ACTIVITY - Of all the entries below, only the lines from the one with "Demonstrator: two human" up to and including the one with "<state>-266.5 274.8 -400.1" are to be duplicated exactly.

TASK INPUTS -
◆ ◆ ◆ ◆ ◆

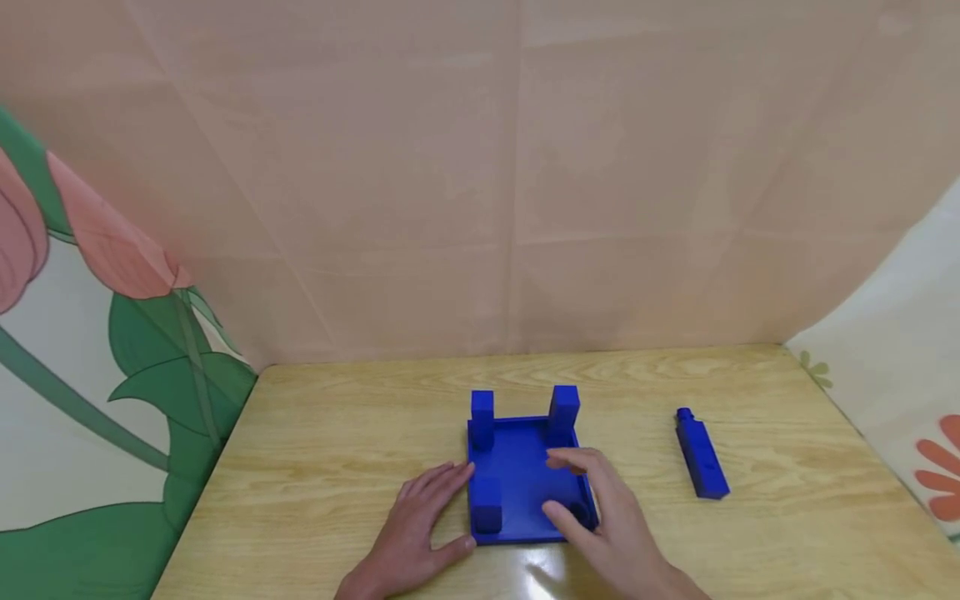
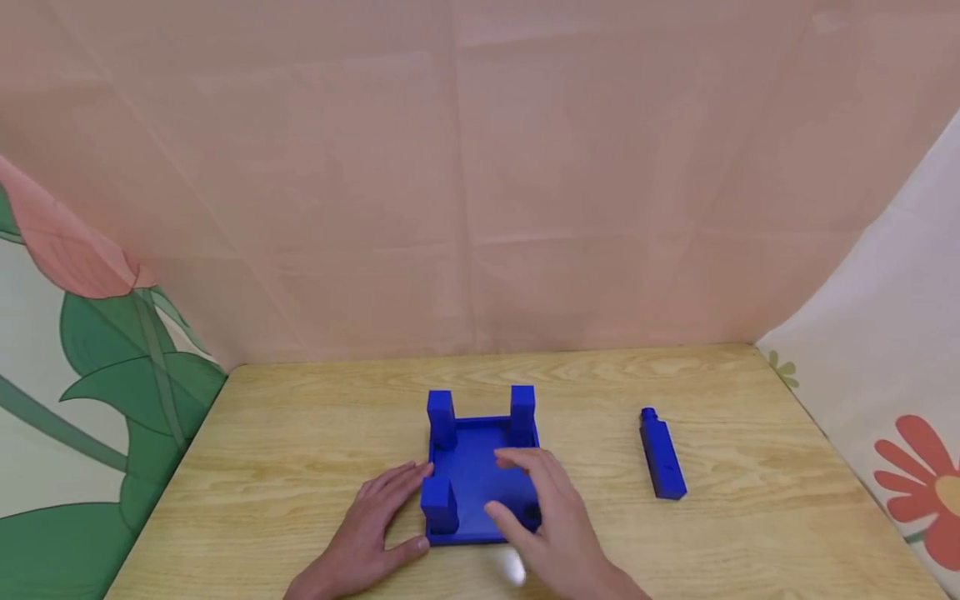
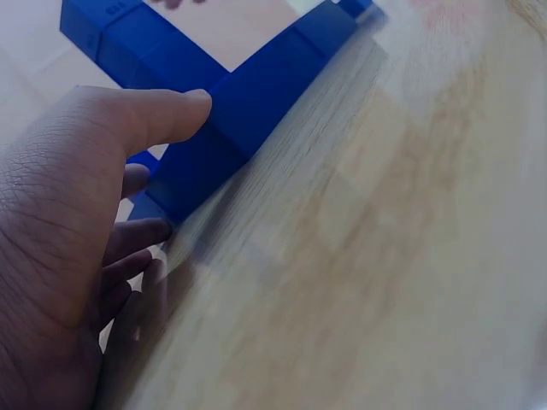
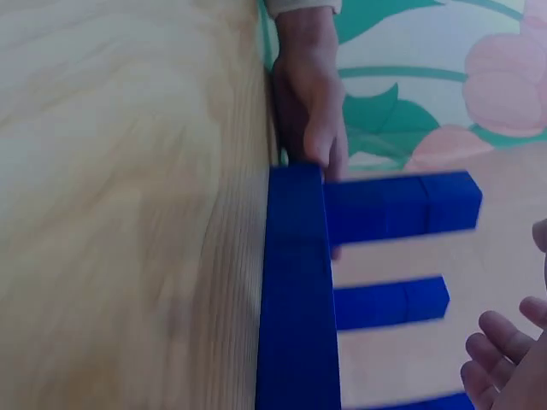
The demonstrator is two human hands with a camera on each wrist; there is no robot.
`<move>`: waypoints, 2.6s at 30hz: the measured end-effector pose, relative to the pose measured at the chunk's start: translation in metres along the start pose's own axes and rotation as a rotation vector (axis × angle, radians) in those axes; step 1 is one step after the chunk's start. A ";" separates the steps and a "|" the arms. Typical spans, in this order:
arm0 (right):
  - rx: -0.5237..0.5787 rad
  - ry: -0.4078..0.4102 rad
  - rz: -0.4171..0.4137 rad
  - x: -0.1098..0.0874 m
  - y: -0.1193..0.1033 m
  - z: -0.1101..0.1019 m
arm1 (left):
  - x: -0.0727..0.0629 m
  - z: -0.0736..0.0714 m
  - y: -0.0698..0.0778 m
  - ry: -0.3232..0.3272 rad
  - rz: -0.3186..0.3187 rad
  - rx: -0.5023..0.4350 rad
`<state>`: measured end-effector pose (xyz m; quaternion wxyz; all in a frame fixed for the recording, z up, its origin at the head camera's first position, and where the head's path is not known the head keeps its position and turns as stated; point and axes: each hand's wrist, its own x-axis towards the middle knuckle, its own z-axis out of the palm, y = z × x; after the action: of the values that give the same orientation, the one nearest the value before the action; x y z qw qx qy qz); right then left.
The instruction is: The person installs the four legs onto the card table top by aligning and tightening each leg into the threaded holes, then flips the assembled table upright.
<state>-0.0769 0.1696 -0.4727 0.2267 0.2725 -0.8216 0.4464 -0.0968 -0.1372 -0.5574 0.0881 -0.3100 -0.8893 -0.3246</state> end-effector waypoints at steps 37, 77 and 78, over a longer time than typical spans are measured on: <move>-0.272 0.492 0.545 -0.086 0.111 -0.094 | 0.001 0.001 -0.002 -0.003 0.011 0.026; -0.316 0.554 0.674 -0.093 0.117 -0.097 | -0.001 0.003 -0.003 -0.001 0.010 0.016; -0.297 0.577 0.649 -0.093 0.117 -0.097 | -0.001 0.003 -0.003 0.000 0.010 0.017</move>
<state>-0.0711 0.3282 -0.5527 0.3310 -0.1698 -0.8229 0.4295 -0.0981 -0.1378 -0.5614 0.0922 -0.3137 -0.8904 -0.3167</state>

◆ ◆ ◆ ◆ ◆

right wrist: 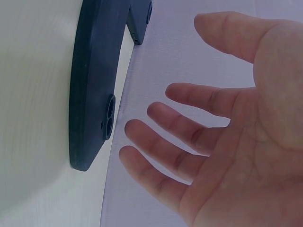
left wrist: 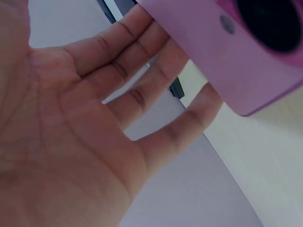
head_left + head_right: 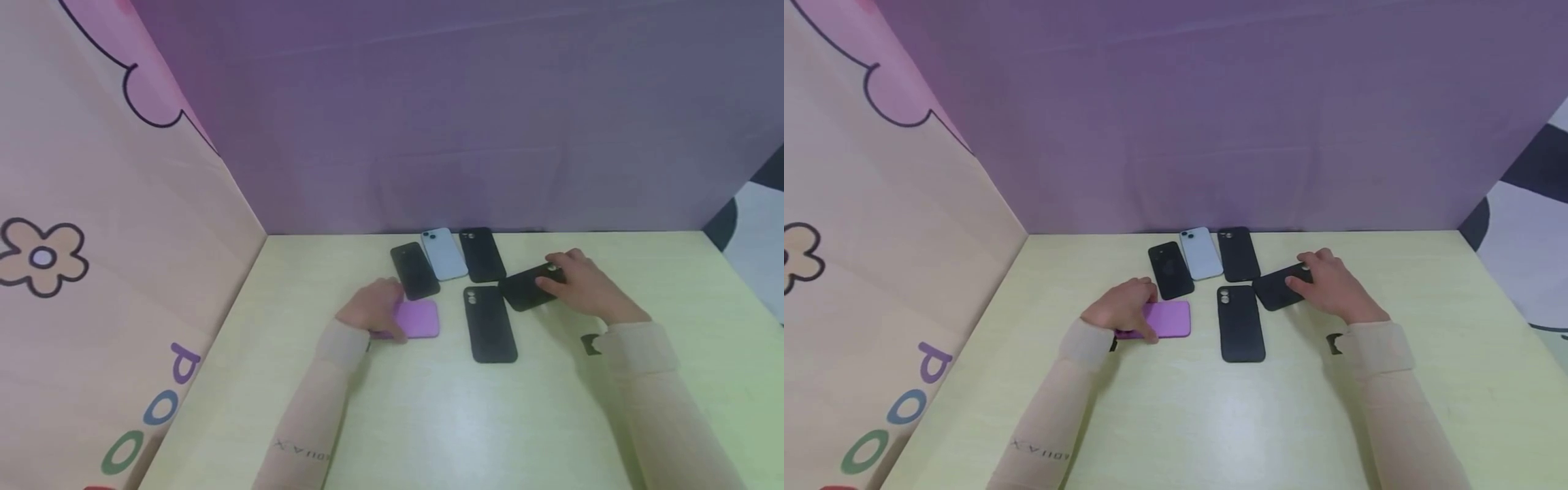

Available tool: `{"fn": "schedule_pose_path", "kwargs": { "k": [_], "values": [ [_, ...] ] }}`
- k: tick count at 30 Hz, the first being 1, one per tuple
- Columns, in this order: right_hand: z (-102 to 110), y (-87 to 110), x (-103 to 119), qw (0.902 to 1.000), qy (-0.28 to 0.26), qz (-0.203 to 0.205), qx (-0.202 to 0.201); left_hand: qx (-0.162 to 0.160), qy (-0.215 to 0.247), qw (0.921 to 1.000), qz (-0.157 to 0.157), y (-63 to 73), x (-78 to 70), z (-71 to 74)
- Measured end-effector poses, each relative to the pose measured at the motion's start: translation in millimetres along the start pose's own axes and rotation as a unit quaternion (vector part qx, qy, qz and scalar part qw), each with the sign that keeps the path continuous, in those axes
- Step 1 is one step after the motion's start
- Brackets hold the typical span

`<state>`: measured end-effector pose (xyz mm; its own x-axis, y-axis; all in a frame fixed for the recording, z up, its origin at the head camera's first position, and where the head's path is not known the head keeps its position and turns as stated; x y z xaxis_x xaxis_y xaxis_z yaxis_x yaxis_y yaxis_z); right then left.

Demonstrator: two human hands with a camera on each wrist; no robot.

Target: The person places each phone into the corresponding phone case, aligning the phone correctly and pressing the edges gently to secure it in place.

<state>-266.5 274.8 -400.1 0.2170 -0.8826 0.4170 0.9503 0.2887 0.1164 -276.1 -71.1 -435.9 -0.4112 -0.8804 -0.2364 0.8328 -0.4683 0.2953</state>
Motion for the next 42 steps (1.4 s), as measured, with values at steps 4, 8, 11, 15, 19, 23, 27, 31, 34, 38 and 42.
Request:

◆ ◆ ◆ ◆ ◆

ANSWER TO THIS TASK -
Demonstrator: two human hands with a camera on each wrist; no robot.

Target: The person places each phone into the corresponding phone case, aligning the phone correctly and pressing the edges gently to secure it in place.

<state>-266.5 274.8 -400.1 0.2170 -0.8826 0.4170 0.9503 0.2887 0.1164 -276.1 -71.1 -435.9 -0.4112 -0.8804 -0.2364 0.8328 -0.4683 0.2953</state>

The required output has been given.